- _Task description_: Everything in the data that follows should be given again verbatim, except the images.

--------------------

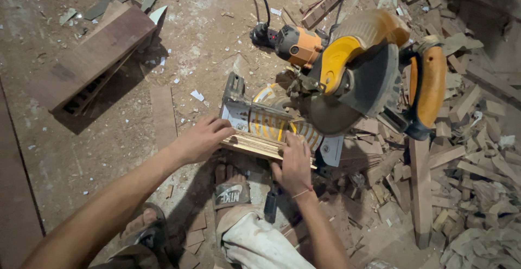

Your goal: The person cuts wood strips using a miter saw on the floor, handling small pieces of wood and positioning them against the saw fence.

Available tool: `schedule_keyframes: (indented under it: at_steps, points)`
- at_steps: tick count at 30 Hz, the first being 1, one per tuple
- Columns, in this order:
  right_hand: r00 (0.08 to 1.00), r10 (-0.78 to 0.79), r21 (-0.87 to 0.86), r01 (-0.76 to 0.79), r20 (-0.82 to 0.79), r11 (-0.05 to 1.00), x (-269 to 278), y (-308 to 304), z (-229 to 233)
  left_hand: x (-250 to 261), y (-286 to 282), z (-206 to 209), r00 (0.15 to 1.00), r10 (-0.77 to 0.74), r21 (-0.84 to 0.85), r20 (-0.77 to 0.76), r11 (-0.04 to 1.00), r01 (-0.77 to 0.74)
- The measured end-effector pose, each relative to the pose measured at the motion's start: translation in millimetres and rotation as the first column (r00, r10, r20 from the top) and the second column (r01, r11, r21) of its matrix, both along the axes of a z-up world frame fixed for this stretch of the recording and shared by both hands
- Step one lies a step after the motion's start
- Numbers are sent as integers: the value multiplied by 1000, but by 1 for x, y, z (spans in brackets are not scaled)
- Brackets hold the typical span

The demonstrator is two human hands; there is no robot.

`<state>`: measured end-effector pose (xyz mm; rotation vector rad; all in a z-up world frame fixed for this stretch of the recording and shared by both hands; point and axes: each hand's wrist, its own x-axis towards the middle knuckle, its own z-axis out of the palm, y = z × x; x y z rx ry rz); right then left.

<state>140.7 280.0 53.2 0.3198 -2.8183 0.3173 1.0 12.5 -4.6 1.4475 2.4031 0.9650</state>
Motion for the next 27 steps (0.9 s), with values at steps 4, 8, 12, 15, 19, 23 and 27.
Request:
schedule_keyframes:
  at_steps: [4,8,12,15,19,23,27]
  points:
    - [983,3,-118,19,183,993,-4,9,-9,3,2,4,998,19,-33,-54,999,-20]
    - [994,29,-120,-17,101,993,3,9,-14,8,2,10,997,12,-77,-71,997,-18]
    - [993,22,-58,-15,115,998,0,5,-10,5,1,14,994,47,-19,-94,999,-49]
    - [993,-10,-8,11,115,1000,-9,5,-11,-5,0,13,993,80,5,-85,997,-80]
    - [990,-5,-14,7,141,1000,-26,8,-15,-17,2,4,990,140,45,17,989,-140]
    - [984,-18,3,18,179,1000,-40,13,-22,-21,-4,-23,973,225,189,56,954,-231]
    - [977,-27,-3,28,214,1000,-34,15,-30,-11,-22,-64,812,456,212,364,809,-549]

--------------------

- _Response area_:
Your goal: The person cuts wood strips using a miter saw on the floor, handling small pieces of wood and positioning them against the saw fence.

Available tool: `schedule_keyframes: (indented under it: at_steps, points)`
- at_steps: tick count at 30 Hz, the first being 1, one per tuple
- Columns, in this order:
  right_hand: r00 (0.08 to 1.00), r10 (-0.78 to 0.79), r21 (-0.87 to 0.86), r01 (-0.76 to 0.79), r20 (-0.82 to 0.79), r11 (-0.05 to 1.00), x (-269 to 278), y (-308 to 304), z (-229 to 233)
  left_hand: x (-250 to 261), y (-286 to 282), z (-206 to 209), r00 (0.15 to 1.00), r10 (-0.77 to 0.74), r21 (-0.84 to 0.85), r20 (-0.77 to 0.76), r11 (-0.04 to 1.00), r01 (-0.77 to 0.74)
- The measured end-effector pose, each relative to the pose measured at the motion's start: translation in millimetres and rotation as the first column (r00, r10, r20 from the top) and the second column (r01, r11, r21) of its matrix, both along the axes of a z-up world frame fixed for this stretch of the recording and shared by both hands
- Step one lies a step after the motion's start
- Numbers are sent as integers: the value multiplied by 1000, but by 1 for x, y, z (spans in brackets are not scaled)
- Brackets hold the typical span

The demonstrator is two human hands; there is no robot.

`<state>`: measured end-effector pose (xyz mm; rotation vector rad; all in a z-up world frame fixed for this stretch of the recording and shared by both hands; point and axes: each hand's wrist, its own x-axis towards the middle knuckle, its own z-axis out of the palm, y = z × x; x y z rx ry rz); right then left.

<state>140.7 280.0 53.2 0.3198 -2.8183 0.3173 1.0 12.5 -4.6 1.4475 2.4031 0.9650</state>
Motion for the next 27 steps (0.9 s), with values at steps 4, 8, 12, 15, 19, 23 and 27.
Request:
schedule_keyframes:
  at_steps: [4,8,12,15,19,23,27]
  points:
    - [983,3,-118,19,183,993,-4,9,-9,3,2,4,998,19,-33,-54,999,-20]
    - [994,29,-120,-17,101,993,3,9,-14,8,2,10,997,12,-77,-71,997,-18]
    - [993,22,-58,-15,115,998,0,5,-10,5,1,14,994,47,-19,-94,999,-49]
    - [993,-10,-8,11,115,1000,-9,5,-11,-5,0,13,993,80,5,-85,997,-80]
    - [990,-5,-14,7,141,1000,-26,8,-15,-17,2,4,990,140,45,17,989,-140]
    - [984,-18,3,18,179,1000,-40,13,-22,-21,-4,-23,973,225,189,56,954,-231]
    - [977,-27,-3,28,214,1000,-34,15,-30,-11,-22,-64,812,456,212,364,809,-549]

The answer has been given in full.